§ WORK REQUEST
Go through the data below and transcribe it exactly. Omit the images.

§ INPUT DATA
- - - - - - -
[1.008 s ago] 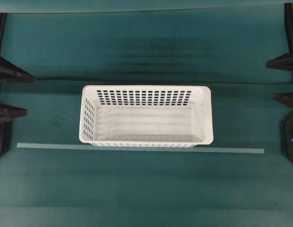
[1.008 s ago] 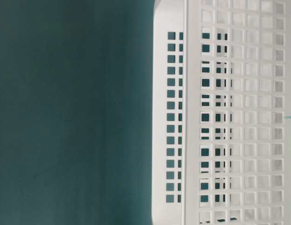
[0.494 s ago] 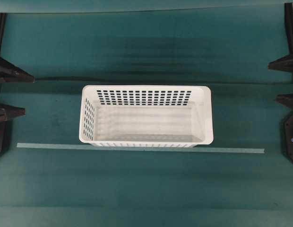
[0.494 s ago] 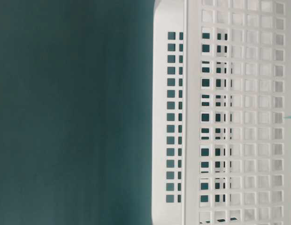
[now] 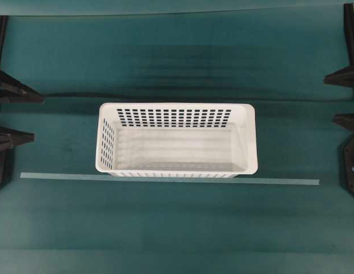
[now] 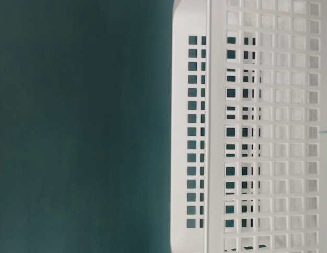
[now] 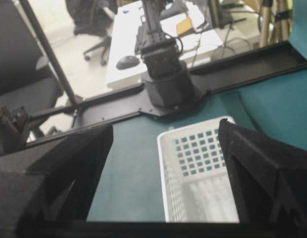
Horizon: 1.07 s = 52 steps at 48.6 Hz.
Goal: Lift the white basket with both hands.
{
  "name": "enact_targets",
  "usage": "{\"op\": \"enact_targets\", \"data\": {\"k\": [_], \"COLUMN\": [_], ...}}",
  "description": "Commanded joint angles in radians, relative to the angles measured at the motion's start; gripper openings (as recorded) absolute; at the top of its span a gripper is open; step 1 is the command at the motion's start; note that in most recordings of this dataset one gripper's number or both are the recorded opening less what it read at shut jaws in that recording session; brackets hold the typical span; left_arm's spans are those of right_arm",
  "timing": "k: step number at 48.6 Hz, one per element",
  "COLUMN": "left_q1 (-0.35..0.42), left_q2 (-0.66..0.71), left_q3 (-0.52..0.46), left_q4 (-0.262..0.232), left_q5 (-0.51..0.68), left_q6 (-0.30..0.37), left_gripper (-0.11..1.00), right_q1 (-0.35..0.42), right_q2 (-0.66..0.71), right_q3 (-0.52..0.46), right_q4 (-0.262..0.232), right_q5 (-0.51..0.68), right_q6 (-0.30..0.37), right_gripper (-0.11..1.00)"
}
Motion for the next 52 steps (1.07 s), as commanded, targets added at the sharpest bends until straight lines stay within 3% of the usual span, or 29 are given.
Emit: {"op": "enact_targets", "data": {"k": [1,39,52], "left_q1": [-0.002,-0.018,-0.021], "left_q2": [0.015,0.035,0.018], "left_q3": [-0.014,0.035,0.032], "left_q4": [0.003,0.002,0.002], "left_q5": [-0.008,-0.035,-0.044], "left_q6": [-0.002,-0.029,0.026], "left_gripper": [0.93,0.93,0.93], "right_q1": [0.000,-0.023,-0.025], "right_q2": [0.012,-0.006,-0.006], "right_q3": [-0.009,0.046,0.058], "right_q4": [-0.003,-0.003,-0.003], "right_q5": [-0.008,0.002,-0.017], "right_q6": [0.000,0.000,-0.008], "right_gripper": [0.92,0.92,0.92]}}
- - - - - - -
§ ANSWER TO THIS PROBLEM
[1.008 s ago] 
[1.008 s ago] 
[0.494 s ago] 
[0.494 s ago] 
[now] 
[now] 
[now] 
Horizon: 1.07 s = 52 steps at 48.6 Hz.
Goal: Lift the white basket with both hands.
{
  "name": "enact_targets",
  "usage": "{\"op\": \"enact_targets\", \"data\": {\"k\": [_], \"COLUMN\": [_], ...}}",
  "description": "Commanded joint angles in radians, relative to the angles measured at the motion's start; gripper openings (as recorded) absolute; at the top of its span a gripper is open; step 1 is the command at the motion's start; note that in most recordings of this dataset one gripper's number or both are the recorded opening less what it read at shut jaws in that recording session; brackets hold the typical span; left_arm's spans are those of right_arm",
  "timing": "k: step number at 48.6 Hz, one per element",
  "COLUMN": "left_q1 (-0.35..0.42), left_q2 (-0.66..0.71), left_q3 (-0.52..0.46), left_q4 (-0.262..0.232), left_q5 (-0.51..0.68), left_q6 (-0.30..0.37), left_gripper (-0.11..1.00), right_q1 (-0.35..0.42), right_q2 (-0.66..0.71), right_q3 (-0.52..0.46), right_q4 (-0.262..0.232), right_q5 (-0.51..0.68), right_q6 (-0.30..0.37), right_gripper (-0.11..1.00)"
}
Motion for the next 52 steps (1.07 s), as commanded, targets added at the sharpest bends until straight lines stay within 3% of the usual span, or 29 are given.
Emit: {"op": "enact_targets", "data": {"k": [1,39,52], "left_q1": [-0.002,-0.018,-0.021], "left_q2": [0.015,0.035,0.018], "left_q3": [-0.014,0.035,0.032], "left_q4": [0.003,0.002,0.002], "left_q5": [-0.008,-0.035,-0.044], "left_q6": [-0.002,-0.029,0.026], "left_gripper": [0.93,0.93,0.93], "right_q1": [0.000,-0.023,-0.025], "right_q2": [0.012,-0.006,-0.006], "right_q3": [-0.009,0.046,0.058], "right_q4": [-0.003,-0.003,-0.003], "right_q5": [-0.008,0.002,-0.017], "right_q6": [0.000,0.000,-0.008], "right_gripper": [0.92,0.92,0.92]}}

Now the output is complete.